Matar a Woody Allen
Hoy la furia es la expresión con más prestigio de todo el catálogo de sentimientos
Un amigo que anda escribiendo sobre lo distópico desde antes de que ese adjetivo se colara en el lenguaje común me confesó esta semana que siente como que esa distopía que ocupaba sus horas de estudio le ha alcanzado. Lo comparto. La sensación de que en este momento es el futuro el que nos pisa los talones y nos obliga a andar con la lengua fuera, huyendo de todos aquellos temores que nos inculcaron desde Orwell hasta el terrorista antitecnológico Unabomber. Apareces en televisión, por poner un ejemplo, hablando de una novela y los realizadores tienen a bien colocarte de fondo de pantalla el ya familiar dibujito del coronavirus, con lo cual toda tu historia y la de tus personajes se ve infectada por esa enfermedad distópica que nos obliga a saludarnos con el codo, realizar programas sin público y a que cada redactor lleve en el bolsillo su propio capuchón del micrófono. También a considerar estúpido hacer planes para las vacaciones de Semana Santa, que ya están aquí. Hay un sentimiento de alarma, que los medios alimentan, y en este 8 de marzo, en vez de preguntarnos por los logros, retrocesos o anhelos pendientes de las mujeres, hurgamos en las guerrillas existentes dentro del movimiento, reduciéndolo todo a si estamos de acuerdo en un eslogan más o menos afortunado o a si permitimos que los trans compartan una pancarta feminista. Y tú te niegas a definirte en 30 segundos. No por cobardía, sino porque hay matices en cada postura que puedes comprender, y a su vez experimentas la necesidad imperiosa de un debate sereno. Pero el ambiente no ayuda. Hoy la furia es la expresión con más prestigio de todo el catálogo de sentimientos. Si lo que se defiende no se expresa con furia aparece como desinflado, fofo. Es una especie de virus del comportamiento tan contagioso como el de Wuhan.
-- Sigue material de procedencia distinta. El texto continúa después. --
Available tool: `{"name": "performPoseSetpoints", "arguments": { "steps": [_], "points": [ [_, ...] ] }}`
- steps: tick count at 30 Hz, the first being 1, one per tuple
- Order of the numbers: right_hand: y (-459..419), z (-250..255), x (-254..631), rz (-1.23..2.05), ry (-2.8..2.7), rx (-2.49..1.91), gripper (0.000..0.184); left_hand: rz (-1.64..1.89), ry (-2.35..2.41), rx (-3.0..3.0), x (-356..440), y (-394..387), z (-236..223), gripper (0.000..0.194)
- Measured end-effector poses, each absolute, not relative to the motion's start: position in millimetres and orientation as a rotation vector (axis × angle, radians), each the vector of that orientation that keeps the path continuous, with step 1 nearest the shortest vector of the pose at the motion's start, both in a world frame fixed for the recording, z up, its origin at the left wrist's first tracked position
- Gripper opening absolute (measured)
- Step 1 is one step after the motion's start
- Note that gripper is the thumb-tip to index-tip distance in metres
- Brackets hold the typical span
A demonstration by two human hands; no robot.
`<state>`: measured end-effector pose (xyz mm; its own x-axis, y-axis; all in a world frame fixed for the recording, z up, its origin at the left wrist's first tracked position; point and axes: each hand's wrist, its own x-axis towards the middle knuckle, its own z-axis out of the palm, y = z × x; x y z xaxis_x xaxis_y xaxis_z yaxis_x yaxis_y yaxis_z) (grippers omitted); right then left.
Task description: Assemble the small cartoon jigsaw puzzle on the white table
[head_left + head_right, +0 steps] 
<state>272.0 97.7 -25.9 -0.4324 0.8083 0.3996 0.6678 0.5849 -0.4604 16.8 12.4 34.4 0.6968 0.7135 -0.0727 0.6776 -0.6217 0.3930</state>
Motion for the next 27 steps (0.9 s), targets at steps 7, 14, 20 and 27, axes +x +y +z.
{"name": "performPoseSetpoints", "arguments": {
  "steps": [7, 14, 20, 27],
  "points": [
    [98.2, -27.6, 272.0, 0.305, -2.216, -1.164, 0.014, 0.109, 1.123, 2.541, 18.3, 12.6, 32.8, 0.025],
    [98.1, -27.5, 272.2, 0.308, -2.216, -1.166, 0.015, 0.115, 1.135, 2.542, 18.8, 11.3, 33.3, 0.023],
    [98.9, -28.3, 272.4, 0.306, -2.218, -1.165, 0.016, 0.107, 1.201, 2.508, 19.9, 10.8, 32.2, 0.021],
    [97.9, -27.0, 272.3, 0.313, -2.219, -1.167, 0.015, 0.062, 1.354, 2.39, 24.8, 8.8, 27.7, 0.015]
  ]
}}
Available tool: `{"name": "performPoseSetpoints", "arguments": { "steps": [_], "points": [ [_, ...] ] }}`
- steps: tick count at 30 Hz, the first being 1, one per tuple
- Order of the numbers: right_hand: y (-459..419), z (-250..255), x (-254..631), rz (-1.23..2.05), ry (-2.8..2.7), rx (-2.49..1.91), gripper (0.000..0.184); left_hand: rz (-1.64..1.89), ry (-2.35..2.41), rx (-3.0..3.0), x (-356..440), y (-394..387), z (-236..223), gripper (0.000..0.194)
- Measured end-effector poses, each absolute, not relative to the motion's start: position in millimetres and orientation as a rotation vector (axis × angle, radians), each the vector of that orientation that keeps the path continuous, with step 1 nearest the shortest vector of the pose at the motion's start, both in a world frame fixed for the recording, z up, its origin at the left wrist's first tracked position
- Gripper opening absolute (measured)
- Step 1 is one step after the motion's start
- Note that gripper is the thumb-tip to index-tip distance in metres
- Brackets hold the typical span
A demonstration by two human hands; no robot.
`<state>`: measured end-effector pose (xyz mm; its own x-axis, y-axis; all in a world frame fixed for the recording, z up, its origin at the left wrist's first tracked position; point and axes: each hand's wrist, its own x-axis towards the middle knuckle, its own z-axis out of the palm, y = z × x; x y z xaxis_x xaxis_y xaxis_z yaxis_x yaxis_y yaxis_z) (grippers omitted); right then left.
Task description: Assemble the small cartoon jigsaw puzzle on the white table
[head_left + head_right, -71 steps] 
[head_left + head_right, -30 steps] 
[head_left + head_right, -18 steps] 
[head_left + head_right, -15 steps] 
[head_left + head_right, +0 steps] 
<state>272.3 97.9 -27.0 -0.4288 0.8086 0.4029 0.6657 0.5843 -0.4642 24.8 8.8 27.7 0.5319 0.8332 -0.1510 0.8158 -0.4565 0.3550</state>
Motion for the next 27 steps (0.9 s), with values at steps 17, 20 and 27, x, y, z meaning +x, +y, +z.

Infectados por esa enfermedad social de la furia, los empleados americanos de la editorial Hachette salieron a la calle para protestar por la publicación de las memorias de Woody Allen, A Propos of Nothing. Parece no importar que la justicia haya desestimado dos veces la culpabilidad del director en los abusos que le achaca su hija. No basta con que actores y actrices hayan renegado públicamente de él cuando hasta antes de ayer se rendían babosamente a sus pies; no resulta suficiente castigo el que ya no se estrenen las películas en su país, o que se haya convertido en un apestado social en esa ciudad que en parte inventó. Hay que matarlo. Se trata de la damnatio memoriae que se practicaba en la Antigua Roma con los considerados enemigos del Estado, aunque allí, al menos, se esperaba a que el condenado falleciera para borrar todo aquello que lo recordara.
Horas después de que Hachette anunciara la publicación del libro, el hijo herido, Ronan Farrow, comenzó su campaña destructiva en Twitter amenazando a los editores con retirar su propio libro, Catch and Kill, que narra su esforzada investigación para sacar a la luz los abusos del mafioso Weinstein. Nadie le niega la impecable y tozuda labor de desenmascaramiento que realizó con el gran pope de cine, pero se le adivina, en esa furia sin tregua que se desata en él en cuanto advierte que alguien le abre una puerta a su progenitor, una insólita dureza de corazón, un rencor turbio, una negación del otro como ser humano tan obsesiva que acaba inhabilitándole como juez de esta historia.
La editorial se ha rendido y no publicará las memorias. Colaboran, pues, en borrar las huellas de Allen de su país como se desinfecta un virus muy contagioso. Y no sé quién puede alzarse con esta dudosa victoria, si Mia Farrow, la hija que lo acusa, el hijo herido o cierto feminismo hollywoodiense, que compatibiliza el brilli brilli con una falta de compasión implacable. Hay tantas razones hoy para estar asustada, tantas, que destinar la furia a matar a Woody Allen es un síntoma distópico en sí.